* [Task statement]:
Your job is to transcribe all the records that follow, excluding any pictures.

* * * * * * * * *

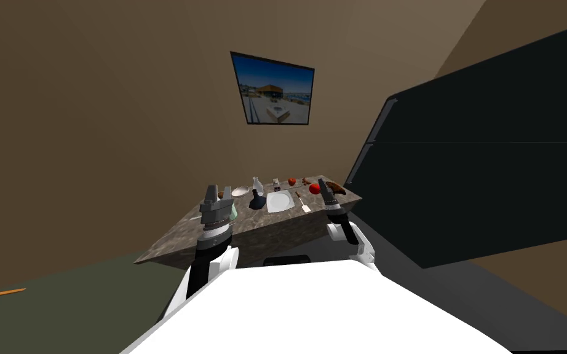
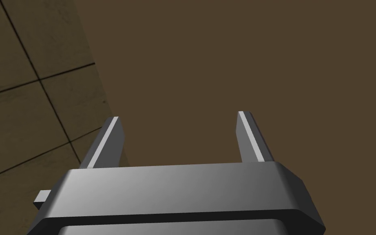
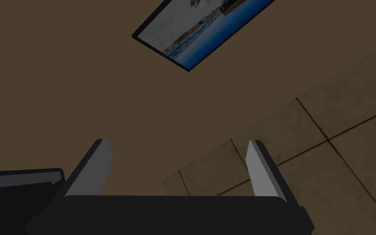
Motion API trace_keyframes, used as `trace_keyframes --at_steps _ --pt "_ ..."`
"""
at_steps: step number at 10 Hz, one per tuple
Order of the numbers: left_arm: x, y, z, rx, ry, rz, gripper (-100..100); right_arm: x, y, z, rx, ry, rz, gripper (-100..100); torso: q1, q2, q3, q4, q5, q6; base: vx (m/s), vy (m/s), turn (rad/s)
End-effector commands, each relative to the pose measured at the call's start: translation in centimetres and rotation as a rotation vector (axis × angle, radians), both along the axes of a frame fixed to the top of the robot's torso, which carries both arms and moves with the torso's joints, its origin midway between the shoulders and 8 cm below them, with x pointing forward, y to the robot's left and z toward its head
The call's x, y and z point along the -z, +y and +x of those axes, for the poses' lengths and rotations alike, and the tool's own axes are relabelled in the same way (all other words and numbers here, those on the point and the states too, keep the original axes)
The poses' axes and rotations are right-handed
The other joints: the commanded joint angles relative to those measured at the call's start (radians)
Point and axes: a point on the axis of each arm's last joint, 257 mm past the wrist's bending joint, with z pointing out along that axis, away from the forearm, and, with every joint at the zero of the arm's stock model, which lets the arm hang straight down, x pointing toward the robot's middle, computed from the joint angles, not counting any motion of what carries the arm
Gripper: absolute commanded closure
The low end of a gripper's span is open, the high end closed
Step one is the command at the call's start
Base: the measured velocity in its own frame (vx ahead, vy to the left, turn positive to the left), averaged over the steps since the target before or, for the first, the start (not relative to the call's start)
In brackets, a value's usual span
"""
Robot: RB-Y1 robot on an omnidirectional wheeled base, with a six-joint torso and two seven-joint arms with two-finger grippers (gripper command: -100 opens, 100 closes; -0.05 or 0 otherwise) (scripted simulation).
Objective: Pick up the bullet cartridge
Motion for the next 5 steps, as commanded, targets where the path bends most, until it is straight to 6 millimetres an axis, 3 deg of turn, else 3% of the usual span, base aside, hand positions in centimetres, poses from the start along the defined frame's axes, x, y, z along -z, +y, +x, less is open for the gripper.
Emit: trace_keyframes --at_steps 1,5 --pt "0.0 0.0 0.0 0.0 0.0 0.0 0 0.9 0.2 1.4 0.033 0.016 -0.057 -100 0.0 0.0 0.0 0.0 0.0 0.0 -0.001 0.011 -0.009" --pt "0.0 0.0 0.0 0.0 0.0 0.0 0 3.2 0.3 3.9 0.09 0.058 -0.153 -100 0.0 0.0 0.0 0.0 0.0 0.0 0.001 0.012 -0.002"
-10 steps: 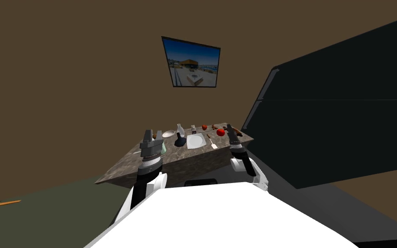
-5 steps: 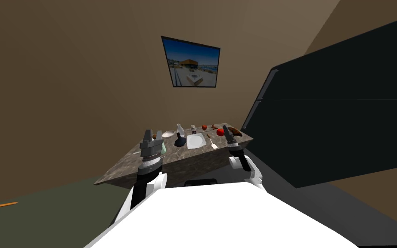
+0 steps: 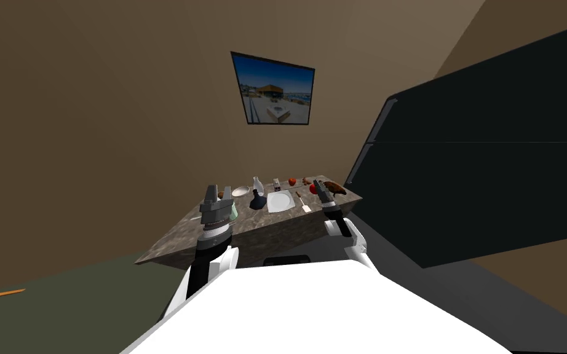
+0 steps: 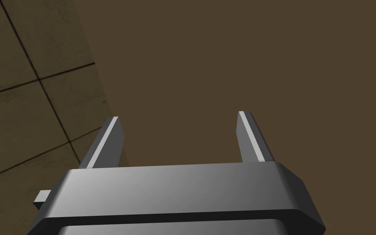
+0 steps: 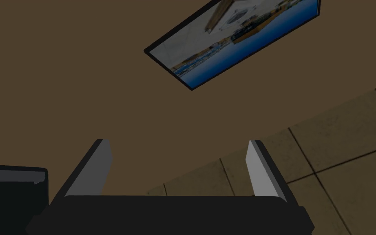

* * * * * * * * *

* [Solution]:
Motion API trace_keyframes, used as `trace_keyframes --at_steps _ --pt "_ ..."`
"""
at_steps: step number at 10 Hz, one per tuple
Order of the numbers: left_arm: x, y, z, rx, ry, rz, gripper (-100..100); right_arm: x, y, z, rx, ry, rz, gripper (-100..100); torso: q1, q2, q3, q4, q5, q6; base: vx (m/s), vy (m/s), turn (rad/s)
End-effector commands, each relative to the pose measured at the call's start: translation in centimetres and rotation as a rotation vector (axis × angle, radians), both along the axes of a frame fixed to the top of the robot's torso, which carries both arms and moves with the torso's joints, its origin midway between the shoulders and 8 cm below them, with x pointing forward, y to the robot's left and z toward its head
The call's x, y and z point along the -z, +y and +x of those axes, for the poses' lengths and rotations alike, and the tool's own axes are relabelled in the same way (all other words and numbers here, those on the point and the states too, keep the original axes)
The poses' axes and rotations are right-handed
The other joints: the commanded joint angles relative to those measured at the call's start (radians)
Point and axes: a point on the axis of each arm's last joint, 257 mm past the wrist's bending joint, with z pointing out along that axis, away from the forearm, and, with every joint at the zero of the arm's stock model, which lets the arm hang straight down, x pointing toward the robot's middle, computed from the joint angles, not counting any motion of what carries the arm
Gripper: absolute commanded closure
The low end of a gripper's span is open, the high end closed
Step one is the command at the call's start
Base: the measured velocity in its own frame (vx ahead, vy to the left, turn positive to the left), averaged over the steps since the target before or, for the first, the start (not relative to the call's start)
In brackets, a value's usual span
"""
Robot: RB-Y1 robot on an omnidirectional wheeled base, with a six-joint torso and two seven-joint arms with two-finger grippers (gripper command: -100 opens, 100 closes; -0.05 or 0 otherwise) (scripted simulation).
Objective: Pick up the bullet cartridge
Motion for the next 5 steps, as commanded, targets where the path bends most, until it is straight to 6 millimetres an axis, 3 deg of turn, else 3% of the usual span, base aside, hand positions in centimetres, poses from the start along the defined frame's axes, x, y, z along -z, +y, +x, less is open for the gripper.
Emit: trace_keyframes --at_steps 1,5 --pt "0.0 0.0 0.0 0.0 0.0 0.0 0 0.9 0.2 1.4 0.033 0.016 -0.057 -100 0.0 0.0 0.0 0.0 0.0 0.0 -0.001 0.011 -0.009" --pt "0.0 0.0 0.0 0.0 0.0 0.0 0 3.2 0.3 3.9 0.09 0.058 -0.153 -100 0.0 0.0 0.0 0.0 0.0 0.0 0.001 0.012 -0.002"
-10 steps: 
-5 steps: 
+0 steps: 
+0 steps: 
+0 steps: 

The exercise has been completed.